What gives a picture like this:

… much less washed out.

Your camera may have an adjustable black level, and you may want to raise it slightly. You must also set a suitable white level for your camera for conversion. You may want to check the Dcraw code to see how it normally does. (Well, spoiler: dcraw sets the white level to the 99th percentile of the histogram.)

Incidentally, this result has such a histogram:

what you can see extends to the extremes of the histogram. Since I am working with an 8-bit image in an 8-bit area, you can see that the colors are getting sparse.

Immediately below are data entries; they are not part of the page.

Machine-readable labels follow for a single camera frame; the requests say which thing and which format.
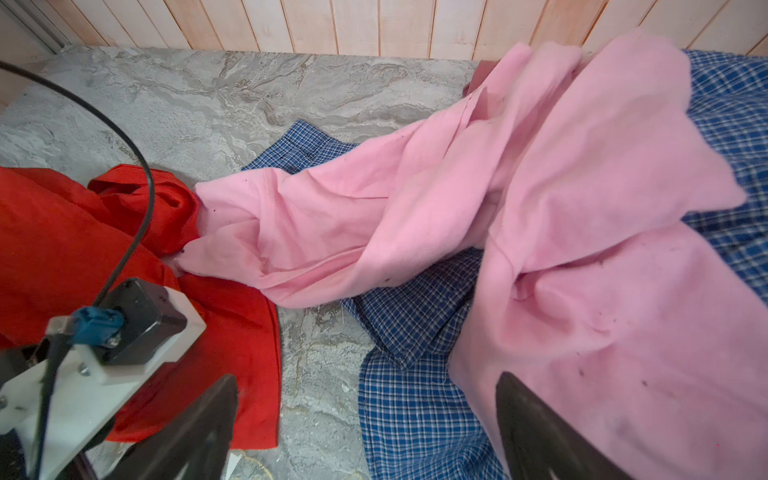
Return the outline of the pink cloth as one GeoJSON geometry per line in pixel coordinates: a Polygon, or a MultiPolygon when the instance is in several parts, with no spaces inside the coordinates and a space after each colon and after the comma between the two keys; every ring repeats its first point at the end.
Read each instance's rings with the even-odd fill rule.
{"type": "Polygon", "coordinates": [[[688,54],[637,30],[592,57],[519,44],[392,134],[350,146],[296,123],[197,184],[178,266],[299,309],[479,249],[447,373],[502,479],[504,372],[633,478],[763,479],[767,293],[685,222],[748,198],[689,117],[688,54]]]}

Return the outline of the red cloth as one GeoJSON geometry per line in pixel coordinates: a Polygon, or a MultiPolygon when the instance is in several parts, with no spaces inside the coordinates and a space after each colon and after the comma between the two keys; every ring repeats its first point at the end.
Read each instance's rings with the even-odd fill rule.
{"type": "Polygon", "coordinates": [[[258,290],[176,274],[166,258],[198,236],[199,202],[174,174],[120,165],[81,185],[50,169],[1,172],[1,345],[39,342],[50,318],[93,302],[143,218],[152,219],[123,270],[184,293],[206,329],[183,358],[161,367],[117,413],[109,438],[157,433],[223,375],[235,376],[232,447],[278,444],[281,352],[278,313],[258,290]]]}

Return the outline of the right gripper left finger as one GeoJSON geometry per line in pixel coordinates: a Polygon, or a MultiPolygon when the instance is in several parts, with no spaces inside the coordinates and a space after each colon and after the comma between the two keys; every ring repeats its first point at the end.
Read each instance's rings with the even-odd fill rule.
{"type": "Polygon", "coordinates": [[[110,479],[220,479],[238,408],[236,378],[224,375],[160,432],[135,444],[110,479]]]}

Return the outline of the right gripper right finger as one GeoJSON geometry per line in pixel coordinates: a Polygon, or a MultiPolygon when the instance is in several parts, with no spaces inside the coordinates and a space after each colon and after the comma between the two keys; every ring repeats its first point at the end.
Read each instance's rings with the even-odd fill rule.
{"type": "Polygon", "coordinates": [[[629,477],[513,374],[501,374],[495,398],[497,422],[511,478],[629,477]]]}

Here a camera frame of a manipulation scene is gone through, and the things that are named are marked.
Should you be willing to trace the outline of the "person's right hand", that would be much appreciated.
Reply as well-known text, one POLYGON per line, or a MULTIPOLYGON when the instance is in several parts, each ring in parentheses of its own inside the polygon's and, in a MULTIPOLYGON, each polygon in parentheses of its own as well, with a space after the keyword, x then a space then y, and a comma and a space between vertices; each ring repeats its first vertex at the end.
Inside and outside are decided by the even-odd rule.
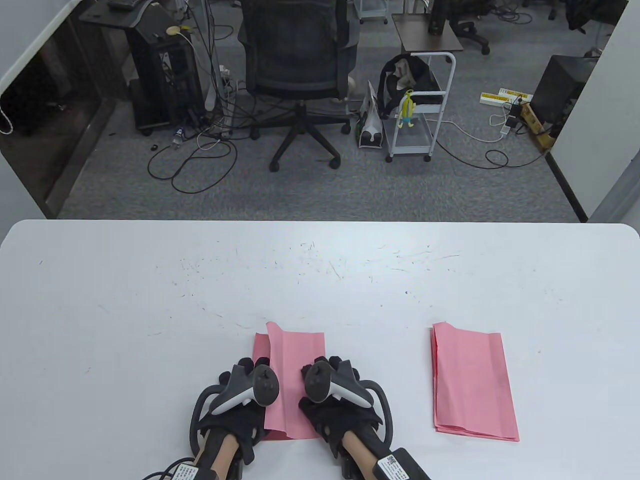
POLYGON ((348 359, 315 359, 301 370, 305 396, 298 407, 335 458, 347 454, 343 439, 351 432, 377 457, 390 453, 393 416, 386 393, 361 379, 348 359))

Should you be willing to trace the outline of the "person's left hand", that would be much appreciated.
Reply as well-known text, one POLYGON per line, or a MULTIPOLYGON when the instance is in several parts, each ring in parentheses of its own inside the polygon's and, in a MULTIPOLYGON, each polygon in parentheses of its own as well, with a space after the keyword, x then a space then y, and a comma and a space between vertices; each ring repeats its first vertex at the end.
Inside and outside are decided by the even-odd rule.
POLYGON ((270 359, 239 359, 223 371, 216 384, 199 394, 189 426, 189 445, 196 465, 231 478, 240 464, 249 466, 255 448, 263 441, 266 407, 280 391, 270 359))

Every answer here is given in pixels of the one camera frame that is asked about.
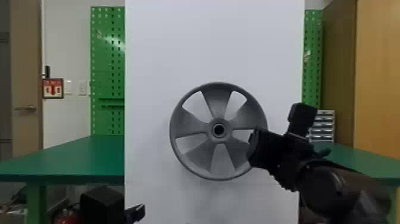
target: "plastic wheel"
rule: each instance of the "plastic wheel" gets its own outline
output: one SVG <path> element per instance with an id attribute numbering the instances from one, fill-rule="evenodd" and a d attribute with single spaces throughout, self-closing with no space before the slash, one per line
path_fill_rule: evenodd
<path id="1" fill-rule="evenodd" d="M 235 112 L 232 119 L 226 119 L 226 110 L 232 92 L 246 98 L 243 105 Z M 201 92 L 210 110 L 212 119 L 204 122 L 183 108 L 183 104 L 193 94 Z M 176 105 L 170 121 L 170 141 L 172 149 L 185 168 L 193 174 L 214 181 L 227 181 L 244 175 L 251 170 L 246 153 L 247 141 L 235 138 L 236 130 L 254 130 L 256 127 L 267 128 L 267 119 L 257 100 L 246 90 L 229 83 L 207 83 L 188 92 Z M 177 139 L 204 134 L 205 140 L 191 149 L 179 148 Z M 220 160 L 214 158 L 218 145 L 224 145 L 229 156 L 231 171 L 220 173 Z"/>

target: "black device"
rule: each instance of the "black device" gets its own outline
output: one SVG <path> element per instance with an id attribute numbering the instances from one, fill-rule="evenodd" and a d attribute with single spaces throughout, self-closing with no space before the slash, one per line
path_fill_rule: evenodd
<path id="1" fill-rule="evenodd" d="M 107 186 L 100 186 L 80 196 L 83 224 L 124 223 L 124 195 Z"/>
<path id="2" fill-rule="evenodd" d="M 292 106 L 284 135 L 255 129 L 250 136 L 248 160 L 252 167 L 268 170 L 285 189 L 299 191 L 302 202 L 331 224 L 388 223 L 387 191 L 377 180 L 323 157 L 305 135 L 317 109 L 302 103 Z"/>

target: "wheel spoke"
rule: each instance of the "wheel spoke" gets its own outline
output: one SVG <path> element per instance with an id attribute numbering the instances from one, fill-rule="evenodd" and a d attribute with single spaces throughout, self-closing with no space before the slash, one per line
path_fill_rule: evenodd
<path id="1" fill-rule="evenodd" d="M 204 90 L 202 91 L 205 102 L 210 109 L 211 115 L 215 118 L 224 118 L 226 107 L 232 91 L 227 89 Z"/>
<path id="2" fill-rule="evenodd" d="M 207 132 L 207 124 L 184 108 L 180 108 L 174 113 L 171 124 L 171 130 L 175 133 L 175 138 Z"/>
<path id="3" fill-rule="evenodd" d="M 255 129 L 263 125 L 264 117 L 259 111 L 254 110 L 254 104 L 249 99 L 237 110 L 235 117 L 229 122 L 233 130 Z"/>
<path id="4" fill-rule="evenodd" d="M 207 140 L 196 148 L 185 153 L 185 156 L 198 167 L 210 172 L 216 146 L 217 144 L 215 142 Z"/>
<path id="5" fill-rule="evenodd" d="M 248 143 L 232 137 L 225 142 L 225 147 L 235 169 L 238 169 L 247 162 L 246 153 L 249 149 Z"/>

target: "fire alarm sign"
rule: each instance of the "fire alarm sign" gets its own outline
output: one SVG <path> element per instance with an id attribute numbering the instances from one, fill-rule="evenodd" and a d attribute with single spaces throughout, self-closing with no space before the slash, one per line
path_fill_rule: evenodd
<path id="1" fill-rule="evenodd" d="M 43 99 L 63 99 L 63 79 L 43 79 Z"/>

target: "wooden wall panel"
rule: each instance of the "wooden wall panel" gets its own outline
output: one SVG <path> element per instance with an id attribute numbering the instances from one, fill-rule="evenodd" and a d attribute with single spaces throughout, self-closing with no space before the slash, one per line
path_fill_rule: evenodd
<path id="1" fill-rule="evenodd" d="M 335 0 L 323 11 L 322 109 L 336 112 L 337 143 L 353 146 L 356 0 Z"/>
<path id="2" fill-rule="evenodd" d="M 354 147 L 400 158 L 400 1 L 359 0 Z"/>

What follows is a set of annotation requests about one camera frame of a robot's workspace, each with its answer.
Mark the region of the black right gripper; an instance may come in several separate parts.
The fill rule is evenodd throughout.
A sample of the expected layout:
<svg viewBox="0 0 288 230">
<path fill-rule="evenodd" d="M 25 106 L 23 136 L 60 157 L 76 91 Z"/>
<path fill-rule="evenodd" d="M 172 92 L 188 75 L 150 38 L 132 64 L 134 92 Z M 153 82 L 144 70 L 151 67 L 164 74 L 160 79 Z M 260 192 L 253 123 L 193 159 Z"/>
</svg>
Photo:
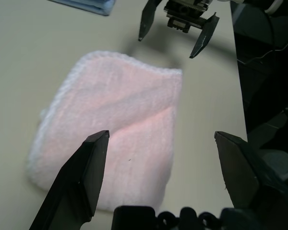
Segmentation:
<svg viewBox="0 0 288 230">
<path fill-rule="evenodd" d="M 156 9 L 161 0 L 148 0 L 141 16 L 138 41 L 142 41 L 148 34 L 153 21 Z M 210 0 L 169 0 L 164 11 L 167 13 L 168 27 L 188 33 L 191 27 L 201 29 L 201 33 L 190 53 L 189 58 L 193 59 L 208 45 L 218 24 L 219 17 L 214 13 L 209 19 L 202 15 L 208 10 Z"/>
</svg>

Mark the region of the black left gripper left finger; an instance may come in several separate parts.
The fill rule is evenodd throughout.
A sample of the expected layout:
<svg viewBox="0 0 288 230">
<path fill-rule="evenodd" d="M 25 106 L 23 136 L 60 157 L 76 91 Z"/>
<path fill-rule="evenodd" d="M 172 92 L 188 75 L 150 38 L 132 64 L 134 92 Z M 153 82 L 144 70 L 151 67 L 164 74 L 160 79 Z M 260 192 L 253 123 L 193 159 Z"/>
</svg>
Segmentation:
<svg viewBox="0 0 288 230">
<path fill-rule="evenodd" d="M 30 229 L 79 230 L 95 214 L 103 183 L 109 131 L 87 137 L 61 167 Z"/>
</svg>

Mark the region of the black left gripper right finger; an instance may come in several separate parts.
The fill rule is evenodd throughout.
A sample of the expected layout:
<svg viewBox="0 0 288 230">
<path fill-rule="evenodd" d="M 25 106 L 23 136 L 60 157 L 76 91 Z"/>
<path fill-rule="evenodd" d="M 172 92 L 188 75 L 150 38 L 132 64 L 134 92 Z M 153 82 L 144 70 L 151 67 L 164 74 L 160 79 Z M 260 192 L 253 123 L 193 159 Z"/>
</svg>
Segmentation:
<svg viewBox="0 0 288 230">
<path fill-rule="evenodd" d="M 288 230 L 288 186 L 240 137 L 214 135 L 225 186 L 236 209 L 245 209 L 265 230 Z"/>
</svg>

For "real work" you want to work with a higher bit depth (and probably only apply a transformation instead of a series).

This is definitely a bit boring. In the visual world, we may want to apply an s-curve to increase the power:

yielding

… or something like that.

## raw – How to apply gamma correctly to the image processing camera

I'm using a machine vision camera that produces linear pixels, according to the manufacturer. As a result, I need to apply a gamma correction to the image before I can see the result. However, after applying a gamma correction to the image, the colors appear washed out.

Before each gamma correction:

After applying 2.2 gamma:

Overall, the brightness in the picture looks much better. The colors in the Color Checker, however, seem very oversaturated. Is color saturation a natural consequence of applying a gamma value, and if so, what can be done to compensate for this effect?